Material provided:
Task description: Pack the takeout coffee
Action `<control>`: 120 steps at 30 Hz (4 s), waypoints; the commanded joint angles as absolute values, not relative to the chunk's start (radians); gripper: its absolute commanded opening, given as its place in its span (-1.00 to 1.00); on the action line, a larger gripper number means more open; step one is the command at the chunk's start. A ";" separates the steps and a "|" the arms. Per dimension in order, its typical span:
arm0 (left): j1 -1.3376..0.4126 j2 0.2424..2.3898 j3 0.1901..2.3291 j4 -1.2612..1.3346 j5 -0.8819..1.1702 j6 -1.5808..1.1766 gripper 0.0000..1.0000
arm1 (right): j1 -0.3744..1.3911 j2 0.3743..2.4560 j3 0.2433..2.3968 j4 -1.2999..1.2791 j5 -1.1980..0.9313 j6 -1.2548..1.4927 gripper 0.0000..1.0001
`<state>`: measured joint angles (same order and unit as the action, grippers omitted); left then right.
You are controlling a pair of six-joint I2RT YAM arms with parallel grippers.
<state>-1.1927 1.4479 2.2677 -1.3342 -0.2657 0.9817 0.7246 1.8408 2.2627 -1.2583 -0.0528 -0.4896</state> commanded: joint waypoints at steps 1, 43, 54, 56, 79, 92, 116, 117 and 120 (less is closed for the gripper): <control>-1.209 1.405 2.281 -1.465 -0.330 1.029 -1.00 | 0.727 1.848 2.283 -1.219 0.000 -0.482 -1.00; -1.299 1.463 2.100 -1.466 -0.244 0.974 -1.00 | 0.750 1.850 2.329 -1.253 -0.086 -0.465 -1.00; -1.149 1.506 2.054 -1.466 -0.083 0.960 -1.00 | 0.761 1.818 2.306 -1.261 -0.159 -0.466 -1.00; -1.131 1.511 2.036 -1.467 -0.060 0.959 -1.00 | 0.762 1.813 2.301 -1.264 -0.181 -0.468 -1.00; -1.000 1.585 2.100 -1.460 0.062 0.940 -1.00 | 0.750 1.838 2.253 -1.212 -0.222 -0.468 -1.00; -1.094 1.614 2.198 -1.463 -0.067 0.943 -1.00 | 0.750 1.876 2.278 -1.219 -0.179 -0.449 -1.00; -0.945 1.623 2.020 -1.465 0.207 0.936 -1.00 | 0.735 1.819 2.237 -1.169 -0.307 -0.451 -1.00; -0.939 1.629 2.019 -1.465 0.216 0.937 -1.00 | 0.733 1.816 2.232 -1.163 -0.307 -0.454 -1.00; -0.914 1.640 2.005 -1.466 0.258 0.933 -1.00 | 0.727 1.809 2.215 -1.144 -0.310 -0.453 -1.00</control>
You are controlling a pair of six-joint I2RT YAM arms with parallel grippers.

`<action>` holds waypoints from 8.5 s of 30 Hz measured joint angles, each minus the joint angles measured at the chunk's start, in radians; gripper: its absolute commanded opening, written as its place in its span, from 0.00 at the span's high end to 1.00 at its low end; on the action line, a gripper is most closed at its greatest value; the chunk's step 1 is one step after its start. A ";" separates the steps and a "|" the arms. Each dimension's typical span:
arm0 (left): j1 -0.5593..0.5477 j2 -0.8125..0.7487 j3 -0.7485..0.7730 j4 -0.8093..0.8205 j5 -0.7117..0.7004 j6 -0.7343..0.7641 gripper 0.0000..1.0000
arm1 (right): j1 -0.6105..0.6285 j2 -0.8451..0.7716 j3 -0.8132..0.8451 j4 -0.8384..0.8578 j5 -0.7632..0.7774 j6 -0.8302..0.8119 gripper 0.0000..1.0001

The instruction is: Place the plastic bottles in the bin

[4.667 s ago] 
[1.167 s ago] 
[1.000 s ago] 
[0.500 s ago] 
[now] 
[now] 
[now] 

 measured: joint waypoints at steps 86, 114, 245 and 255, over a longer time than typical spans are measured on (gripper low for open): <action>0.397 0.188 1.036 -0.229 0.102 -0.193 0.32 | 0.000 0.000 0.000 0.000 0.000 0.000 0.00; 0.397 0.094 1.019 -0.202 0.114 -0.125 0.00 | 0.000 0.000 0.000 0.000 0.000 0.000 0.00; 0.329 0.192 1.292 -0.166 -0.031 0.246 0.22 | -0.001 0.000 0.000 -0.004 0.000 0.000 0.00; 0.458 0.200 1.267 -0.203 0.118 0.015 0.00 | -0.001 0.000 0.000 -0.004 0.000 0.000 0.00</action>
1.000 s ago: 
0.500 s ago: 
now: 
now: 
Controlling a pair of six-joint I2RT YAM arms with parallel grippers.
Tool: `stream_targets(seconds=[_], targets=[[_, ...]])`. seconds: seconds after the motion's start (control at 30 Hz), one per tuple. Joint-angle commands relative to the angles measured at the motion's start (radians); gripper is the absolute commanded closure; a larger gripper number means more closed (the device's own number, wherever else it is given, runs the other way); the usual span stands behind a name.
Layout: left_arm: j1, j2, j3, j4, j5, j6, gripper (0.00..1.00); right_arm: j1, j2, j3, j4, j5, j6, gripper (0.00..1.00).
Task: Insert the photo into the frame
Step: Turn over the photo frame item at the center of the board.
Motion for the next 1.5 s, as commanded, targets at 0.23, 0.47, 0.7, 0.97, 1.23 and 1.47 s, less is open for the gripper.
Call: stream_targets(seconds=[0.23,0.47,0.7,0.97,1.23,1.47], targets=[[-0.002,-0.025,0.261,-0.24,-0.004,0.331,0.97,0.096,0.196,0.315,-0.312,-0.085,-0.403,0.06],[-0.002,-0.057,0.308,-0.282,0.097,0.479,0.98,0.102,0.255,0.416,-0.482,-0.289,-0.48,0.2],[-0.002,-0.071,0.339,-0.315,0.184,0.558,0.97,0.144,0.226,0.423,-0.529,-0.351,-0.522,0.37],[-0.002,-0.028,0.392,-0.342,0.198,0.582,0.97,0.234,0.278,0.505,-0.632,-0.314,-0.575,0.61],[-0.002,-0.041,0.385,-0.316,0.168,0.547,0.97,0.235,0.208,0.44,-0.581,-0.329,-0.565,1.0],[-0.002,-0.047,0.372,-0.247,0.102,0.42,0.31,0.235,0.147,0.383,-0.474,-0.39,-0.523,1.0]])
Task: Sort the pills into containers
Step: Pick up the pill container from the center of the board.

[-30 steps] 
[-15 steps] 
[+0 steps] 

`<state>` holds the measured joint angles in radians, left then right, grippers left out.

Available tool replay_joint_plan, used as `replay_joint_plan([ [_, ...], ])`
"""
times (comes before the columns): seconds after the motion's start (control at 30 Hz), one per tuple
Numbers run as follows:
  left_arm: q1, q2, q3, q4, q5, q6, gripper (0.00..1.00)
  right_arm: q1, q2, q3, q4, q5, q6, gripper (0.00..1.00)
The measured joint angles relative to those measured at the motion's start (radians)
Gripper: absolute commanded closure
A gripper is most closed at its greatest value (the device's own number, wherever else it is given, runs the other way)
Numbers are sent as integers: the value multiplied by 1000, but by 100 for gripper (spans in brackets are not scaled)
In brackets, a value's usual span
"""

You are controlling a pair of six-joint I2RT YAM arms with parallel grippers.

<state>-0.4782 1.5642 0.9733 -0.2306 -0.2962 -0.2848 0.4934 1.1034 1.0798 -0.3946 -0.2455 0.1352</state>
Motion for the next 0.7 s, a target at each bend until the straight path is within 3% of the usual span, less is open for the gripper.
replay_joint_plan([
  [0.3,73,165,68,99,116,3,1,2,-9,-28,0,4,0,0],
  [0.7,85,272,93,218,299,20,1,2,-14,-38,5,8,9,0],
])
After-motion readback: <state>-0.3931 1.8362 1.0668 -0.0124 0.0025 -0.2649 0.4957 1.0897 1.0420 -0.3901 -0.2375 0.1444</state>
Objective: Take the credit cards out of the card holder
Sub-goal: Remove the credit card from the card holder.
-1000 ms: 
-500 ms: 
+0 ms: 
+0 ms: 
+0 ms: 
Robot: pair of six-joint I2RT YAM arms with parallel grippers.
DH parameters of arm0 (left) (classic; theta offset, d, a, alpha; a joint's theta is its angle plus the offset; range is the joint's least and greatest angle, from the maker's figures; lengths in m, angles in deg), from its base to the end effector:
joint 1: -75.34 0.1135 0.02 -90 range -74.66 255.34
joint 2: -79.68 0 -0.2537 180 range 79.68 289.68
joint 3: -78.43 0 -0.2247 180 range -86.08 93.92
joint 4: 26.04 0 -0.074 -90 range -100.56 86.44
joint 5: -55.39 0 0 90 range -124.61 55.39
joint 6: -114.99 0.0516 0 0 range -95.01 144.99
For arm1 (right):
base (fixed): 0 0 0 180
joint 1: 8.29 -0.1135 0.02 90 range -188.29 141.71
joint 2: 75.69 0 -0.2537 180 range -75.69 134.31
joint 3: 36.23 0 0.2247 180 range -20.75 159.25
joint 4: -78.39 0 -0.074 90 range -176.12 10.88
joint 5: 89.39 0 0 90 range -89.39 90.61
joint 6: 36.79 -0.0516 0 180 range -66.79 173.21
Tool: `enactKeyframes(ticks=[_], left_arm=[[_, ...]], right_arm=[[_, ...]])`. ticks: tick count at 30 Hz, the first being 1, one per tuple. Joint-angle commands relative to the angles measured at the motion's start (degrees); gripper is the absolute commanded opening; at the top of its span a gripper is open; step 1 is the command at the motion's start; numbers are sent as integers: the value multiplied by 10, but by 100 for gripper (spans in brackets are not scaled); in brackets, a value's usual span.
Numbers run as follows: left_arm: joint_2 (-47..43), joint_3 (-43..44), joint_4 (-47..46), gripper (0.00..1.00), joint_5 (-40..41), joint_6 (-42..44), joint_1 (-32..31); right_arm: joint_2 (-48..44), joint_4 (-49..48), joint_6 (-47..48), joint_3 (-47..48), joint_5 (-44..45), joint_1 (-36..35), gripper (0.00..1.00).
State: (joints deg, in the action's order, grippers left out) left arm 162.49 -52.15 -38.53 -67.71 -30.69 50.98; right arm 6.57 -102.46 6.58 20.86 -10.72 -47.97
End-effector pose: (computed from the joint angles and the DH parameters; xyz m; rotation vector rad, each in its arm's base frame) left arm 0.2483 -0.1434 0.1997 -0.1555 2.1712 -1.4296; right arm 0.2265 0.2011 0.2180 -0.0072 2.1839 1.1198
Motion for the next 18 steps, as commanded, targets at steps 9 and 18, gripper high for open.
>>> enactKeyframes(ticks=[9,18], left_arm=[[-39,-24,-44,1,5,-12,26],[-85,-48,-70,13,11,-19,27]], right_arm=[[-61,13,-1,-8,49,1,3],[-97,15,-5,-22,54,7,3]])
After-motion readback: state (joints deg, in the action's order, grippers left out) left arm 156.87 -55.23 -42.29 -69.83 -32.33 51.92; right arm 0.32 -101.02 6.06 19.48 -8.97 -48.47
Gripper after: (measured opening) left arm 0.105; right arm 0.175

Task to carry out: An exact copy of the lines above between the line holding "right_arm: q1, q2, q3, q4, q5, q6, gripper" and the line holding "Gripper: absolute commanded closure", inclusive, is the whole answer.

Finished exercise:
  right_arm: q1, q2, q3, q4, q5, q6, gripper (0.00..1.00)
The measured joint angles relative to those measured at the motion's start (radians)
Gripper: absolute commanded closure

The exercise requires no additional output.